“`xml
In the fields of data science and computational statistics, most researchers have concentrated on using machine learning techniques for identifying anomalies.
There are three primary methods for detecting anomalies:
- Supervised: The training dataset is labeled and contains both normal and anomalous data.
- Clean semi-supervised: The training dataset contains only normal data, whereas the test dataset includes anomalies.
- Unsupervised: The training dataset is unlabeled and includes both normal and anomalous data.
Supervised techniques treat anomaly detection as a binary classification task (normal versus anomaly). They utilize labeled datasets to train models that differentiate between standard and unusual data. This method can be highly effective when anomalies are relatively common.
However, in most real-world scenarios, anomalies are rare—often accounting for less than 1 percent of the total data. This scarcity makes supervised methods impractical, as gathering enough labeled anomalous data is both challenging and resource-intensive. Additionally, supervised techniques rely on the assumption that the distribution of anomalous data can be clearly defined and modeled statistically. This is referred to as the well-defined anomaly distribution (WDAD) assumption.
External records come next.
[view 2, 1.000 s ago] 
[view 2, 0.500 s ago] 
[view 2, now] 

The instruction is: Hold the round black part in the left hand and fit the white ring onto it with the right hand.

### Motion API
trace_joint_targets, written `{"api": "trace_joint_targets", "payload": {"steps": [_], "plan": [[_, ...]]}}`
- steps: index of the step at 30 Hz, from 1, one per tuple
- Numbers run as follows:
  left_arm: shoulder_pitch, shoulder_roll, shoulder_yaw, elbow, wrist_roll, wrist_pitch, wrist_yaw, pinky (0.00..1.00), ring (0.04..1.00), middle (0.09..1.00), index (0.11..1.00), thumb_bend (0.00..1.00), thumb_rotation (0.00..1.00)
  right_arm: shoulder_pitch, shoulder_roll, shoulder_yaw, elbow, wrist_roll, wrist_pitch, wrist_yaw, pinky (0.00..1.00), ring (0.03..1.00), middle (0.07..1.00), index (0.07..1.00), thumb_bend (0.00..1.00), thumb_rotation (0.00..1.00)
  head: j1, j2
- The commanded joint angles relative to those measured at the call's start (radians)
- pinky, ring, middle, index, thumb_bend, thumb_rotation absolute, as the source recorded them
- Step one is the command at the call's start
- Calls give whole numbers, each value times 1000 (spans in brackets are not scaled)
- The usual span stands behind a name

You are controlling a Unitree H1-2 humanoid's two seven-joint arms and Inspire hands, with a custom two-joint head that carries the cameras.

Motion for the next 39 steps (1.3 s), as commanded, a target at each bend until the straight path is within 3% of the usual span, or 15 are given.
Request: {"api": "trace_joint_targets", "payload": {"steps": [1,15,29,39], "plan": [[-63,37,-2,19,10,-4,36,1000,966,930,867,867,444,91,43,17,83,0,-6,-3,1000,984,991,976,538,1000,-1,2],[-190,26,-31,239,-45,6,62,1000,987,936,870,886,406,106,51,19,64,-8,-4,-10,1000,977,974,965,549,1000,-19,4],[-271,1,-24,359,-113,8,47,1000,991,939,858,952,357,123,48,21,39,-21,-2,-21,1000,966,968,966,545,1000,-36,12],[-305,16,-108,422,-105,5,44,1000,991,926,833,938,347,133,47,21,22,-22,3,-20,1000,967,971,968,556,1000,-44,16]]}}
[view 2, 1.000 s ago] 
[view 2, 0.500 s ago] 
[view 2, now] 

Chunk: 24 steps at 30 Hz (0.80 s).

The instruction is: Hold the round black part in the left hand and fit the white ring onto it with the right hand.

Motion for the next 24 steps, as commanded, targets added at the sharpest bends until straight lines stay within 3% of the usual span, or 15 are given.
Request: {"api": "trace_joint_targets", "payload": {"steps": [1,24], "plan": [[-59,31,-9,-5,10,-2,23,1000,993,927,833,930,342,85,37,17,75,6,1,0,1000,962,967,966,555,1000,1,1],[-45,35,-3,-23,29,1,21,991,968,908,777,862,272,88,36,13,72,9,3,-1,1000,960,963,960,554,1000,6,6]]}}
In manufacturing, this assumption is useful for identifying recurring machine failures where the problem is well-understood and there is ample data to characterize the distribution. This principle underpins Six Sigma methodologies, where time-invariant data are modeled using a Gaussian distribution. Any measurement that deviates beyond ±6 standard deviations from the mean is flagged as an anomaly.
Unfortunately, the WDAD assumption rarely holds true in real-world applications, as few methods can accurately model the distributions of both normal and anomalous data. This is particularly evident in manufacturing, where data complexity and variability are significantly higher.
When the WDAD assumption is not valid and anomalies are infrequent, unsupervised or clean semi-supervised methods can be employed to detect outliers. However, these approaches may also struggle if anomalies do not appear as outliers or if the normal data distribution has long tails.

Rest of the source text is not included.